Stanley Peregine Smith (19 March 1861 – 31 January 1931) was a British Protestant Christian missionary to China.

==Early life==
Smith was the son of Henry Smith F.R.C.S., and his wife Alice Underwood, of 13 John Street, Berkeley Square, London. He was educated at Repton and Trinity College, Cambridge. Smith was one of the Cambridge Seven—students from Cambridge University who in 1885 decided to become missionaries to China. He was a Cambridge Blue, having rowed as stroke for Cambridge in the 1882 Boat Race. He was born again in one of Dwight L. Moody's revivals and helped found the Cambridge Christian Union, forerunner of many student Christian organizations. Following his conversion and call to mission, Smith had a soapbox in Hyde Park where he preached "not the milk and water of religion but the cream of the gospel".

==Travel to China==
Smith, along with Charles Studd of the Cambridge Seven, started his ministry in Shan-Si Province in northern China. He was an excellent linguist and was said to be as fluent in his preaching in Chinese as he was in English. In November 1899 the Smith family sailed from China arriving in Plymouth on 16 December, so they were not in China at the time of the Boxer Rebellion.

==Move to Shanxi==
Shortly before the First World War Smith left the China Inland Mission after some disagreements on doctrine but continued to have good relationships with the mission.
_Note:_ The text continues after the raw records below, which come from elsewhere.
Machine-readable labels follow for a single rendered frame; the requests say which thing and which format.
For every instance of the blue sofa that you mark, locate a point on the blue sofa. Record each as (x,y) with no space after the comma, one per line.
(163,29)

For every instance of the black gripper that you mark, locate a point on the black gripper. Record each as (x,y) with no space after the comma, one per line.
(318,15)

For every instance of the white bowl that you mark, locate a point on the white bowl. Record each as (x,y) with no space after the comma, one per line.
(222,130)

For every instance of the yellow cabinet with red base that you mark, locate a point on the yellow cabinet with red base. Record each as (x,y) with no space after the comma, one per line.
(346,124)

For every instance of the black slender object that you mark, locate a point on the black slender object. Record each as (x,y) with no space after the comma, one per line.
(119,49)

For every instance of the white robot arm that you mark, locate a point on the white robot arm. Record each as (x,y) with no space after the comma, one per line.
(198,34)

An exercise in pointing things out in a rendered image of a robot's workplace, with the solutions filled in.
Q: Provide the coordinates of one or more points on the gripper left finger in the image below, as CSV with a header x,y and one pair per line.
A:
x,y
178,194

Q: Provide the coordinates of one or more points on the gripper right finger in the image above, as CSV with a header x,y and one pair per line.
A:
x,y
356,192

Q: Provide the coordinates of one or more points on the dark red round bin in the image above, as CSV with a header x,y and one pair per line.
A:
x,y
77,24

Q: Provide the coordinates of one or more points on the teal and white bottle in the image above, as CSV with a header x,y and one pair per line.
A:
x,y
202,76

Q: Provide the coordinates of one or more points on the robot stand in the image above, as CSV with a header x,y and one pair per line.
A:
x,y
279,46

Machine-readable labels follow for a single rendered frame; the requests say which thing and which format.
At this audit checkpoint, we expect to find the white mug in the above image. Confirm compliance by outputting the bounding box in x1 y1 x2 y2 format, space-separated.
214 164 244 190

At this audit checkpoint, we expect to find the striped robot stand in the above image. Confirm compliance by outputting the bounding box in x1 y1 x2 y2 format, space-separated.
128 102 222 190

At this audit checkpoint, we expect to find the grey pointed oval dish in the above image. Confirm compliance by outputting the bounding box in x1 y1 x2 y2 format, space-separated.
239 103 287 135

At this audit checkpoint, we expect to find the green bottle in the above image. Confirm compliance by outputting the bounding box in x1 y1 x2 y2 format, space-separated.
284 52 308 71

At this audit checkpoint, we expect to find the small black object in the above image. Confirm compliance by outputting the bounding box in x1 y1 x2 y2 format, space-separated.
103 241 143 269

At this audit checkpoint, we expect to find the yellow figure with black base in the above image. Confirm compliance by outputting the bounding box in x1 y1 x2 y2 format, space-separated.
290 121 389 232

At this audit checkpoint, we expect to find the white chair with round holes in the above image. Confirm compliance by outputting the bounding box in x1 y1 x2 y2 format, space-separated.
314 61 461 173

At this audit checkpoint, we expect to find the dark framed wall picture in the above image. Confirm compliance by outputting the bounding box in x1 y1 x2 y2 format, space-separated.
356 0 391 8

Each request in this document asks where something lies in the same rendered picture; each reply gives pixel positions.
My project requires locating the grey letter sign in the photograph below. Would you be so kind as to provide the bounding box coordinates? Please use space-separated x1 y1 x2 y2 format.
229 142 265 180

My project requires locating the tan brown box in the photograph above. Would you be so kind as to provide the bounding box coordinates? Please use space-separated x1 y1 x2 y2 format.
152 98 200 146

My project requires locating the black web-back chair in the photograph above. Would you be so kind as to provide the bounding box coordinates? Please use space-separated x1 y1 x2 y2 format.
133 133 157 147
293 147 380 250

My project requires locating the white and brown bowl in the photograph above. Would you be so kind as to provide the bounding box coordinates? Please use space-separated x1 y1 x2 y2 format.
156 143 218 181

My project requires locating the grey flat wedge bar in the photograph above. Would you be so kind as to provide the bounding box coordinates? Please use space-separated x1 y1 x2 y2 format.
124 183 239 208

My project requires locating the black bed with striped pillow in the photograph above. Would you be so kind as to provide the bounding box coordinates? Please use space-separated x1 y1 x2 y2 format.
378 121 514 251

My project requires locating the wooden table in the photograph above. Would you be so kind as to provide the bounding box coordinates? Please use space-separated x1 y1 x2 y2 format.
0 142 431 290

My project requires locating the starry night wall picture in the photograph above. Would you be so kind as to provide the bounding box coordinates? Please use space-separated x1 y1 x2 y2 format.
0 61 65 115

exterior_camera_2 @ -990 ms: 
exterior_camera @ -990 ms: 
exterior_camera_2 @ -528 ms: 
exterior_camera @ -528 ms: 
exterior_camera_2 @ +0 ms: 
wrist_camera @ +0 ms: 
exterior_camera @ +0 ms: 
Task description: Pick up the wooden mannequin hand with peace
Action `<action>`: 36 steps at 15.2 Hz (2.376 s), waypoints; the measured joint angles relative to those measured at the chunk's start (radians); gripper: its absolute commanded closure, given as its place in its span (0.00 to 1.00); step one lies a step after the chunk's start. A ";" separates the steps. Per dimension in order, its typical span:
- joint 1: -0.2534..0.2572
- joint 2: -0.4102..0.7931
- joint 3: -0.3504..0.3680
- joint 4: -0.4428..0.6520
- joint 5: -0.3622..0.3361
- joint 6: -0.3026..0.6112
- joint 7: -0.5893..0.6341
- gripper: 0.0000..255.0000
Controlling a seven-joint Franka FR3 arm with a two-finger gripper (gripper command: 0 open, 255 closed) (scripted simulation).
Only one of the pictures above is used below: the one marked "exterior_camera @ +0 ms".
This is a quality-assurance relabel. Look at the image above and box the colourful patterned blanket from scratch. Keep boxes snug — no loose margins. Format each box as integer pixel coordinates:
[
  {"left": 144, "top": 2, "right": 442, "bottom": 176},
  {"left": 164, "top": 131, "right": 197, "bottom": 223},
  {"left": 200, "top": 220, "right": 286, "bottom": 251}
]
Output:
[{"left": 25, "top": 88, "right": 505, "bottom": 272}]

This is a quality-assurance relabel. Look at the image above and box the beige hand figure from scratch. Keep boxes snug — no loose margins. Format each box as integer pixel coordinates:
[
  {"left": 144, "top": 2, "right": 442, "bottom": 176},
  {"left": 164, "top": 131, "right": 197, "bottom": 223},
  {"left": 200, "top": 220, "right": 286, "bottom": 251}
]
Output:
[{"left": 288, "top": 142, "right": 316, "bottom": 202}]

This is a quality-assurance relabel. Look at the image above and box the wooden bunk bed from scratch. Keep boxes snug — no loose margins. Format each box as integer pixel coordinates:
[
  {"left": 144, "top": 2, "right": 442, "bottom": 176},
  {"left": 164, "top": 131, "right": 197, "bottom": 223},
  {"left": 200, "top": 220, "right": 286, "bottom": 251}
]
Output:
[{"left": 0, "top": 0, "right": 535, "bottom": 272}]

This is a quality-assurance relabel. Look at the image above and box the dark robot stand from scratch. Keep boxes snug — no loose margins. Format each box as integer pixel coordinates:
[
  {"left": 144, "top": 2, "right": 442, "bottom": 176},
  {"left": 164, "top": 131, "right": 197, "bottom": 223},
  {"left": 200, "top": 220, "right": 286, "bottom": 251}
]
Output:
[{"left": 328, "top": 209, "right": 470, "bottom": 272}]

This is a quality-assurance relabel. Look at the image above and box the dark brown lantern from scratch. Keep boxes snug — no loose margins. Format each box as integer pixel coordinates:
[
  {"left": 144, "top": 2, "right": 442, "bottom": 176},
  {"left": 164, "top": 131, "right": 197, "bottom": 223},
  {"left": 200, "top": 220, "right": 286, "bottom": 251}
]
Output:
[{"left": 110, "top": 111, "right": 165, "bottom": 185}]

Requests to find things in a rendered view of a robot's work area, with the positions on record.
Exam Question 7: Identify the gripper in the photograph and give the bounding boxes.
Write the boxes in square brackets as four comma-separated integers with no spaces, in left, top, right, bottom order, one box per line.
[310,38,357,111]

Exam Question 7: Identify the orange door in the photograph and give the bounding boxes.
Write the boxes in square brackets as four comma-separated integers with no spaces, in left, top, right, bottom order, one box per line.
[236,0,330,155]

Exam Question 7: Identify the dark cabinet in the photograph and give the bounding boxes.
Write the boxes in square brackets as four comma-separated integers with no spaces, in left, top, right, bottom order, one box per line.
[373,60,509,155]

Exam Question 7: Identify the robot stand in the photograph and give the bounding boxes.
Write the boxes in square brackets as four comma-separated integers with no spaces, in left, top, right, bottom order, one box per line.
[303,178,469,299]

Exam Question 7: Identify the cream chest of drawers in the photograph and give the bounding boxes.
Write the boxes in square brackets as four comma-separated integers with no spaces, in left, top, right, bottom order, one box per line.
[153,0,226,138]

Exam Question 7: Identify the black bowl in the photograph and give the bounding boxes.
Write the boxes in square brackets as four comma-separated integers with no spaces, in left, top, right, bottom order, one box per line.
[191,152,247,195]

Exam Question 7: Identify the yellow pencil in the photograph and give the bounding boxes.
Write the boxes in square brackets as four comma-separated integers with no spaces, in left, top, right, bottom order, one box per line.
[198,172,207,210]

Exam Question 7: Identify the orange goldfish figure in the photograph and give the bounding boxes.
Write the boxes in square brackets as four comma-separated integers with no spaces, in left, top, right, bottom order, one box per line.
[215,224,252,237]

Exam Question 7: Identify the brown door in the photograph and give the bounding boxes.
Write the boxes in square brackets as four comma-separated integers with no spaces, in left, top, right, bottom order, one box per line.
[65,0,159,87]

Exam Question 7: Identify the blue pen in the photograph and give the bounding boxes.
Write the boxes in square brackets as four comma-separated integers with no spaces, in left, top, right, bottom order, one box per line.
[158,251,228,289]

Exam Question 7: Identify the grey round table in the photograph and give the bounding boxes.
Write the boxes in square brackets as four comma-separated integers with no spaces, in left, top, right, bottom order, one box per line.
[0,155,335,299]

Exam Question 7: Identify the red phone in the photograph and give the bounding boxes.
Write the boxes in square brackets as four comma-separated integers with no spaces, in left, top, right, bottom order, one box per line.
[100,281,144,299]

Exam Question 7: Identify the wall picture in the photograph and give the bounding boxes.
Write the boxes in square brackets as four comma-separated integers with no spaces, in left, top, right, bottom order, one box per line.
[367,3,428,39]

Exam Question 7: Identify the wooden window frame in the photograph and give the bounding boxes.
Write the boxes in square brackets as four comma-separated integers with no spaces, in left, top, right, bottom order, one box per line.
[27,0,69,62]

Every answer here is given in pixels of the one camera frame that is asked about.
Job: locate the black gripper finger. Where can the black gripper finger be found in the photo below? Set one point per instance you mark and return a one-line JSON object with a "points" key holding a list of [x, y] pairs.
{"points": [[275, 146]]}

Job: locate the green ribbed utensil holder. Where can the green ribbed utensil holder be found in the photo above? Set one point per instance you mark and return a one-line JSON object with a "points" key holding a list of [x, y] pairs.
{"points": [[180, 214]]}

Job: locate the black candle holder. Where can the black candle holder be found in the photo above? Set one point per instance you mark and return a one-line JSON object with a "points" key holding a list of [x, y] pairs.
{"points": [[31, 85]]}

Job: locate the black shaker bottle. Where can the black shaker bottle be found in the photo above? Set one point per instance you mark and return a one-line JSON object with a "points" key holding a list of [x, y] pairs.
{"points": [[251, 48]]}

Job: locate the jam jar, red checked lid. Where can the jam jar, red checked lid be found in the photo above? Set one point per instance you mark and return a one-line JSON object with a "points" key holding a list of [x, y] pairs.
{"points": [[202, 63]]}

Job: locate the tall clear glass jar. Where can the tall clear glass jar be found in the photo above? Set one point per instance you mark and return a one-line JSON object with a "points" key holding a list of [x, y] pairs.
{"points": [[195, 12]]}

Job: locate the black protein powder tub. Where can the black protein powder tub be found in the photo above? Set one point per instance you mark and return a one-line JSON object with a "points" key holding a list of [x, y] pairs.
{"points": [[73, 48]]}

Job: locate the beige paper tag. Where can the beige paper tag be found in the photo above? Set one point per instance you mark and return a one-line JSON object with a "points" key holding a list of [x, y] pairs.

He continued in China and opened his own work in east Shanxi. Although in the latter years he often faced trials and disappointments, he continued with his teaching and preaching (and writing up his diary) until the night before he died, on 31 January 1931 in Tse-Chow.

==Family life==
Smith married fellow missionary Sophie de Reuter from Norway on 16 September 1888. They had one son, Algernon Stanley Smith, one of the founders of the Ruanda Mission. After Sophie died he married Anna M Lang (born circa 1864) from Scotland. They had three children: Henry (born 1895); Mary (born 1898); and Robert (born 1901).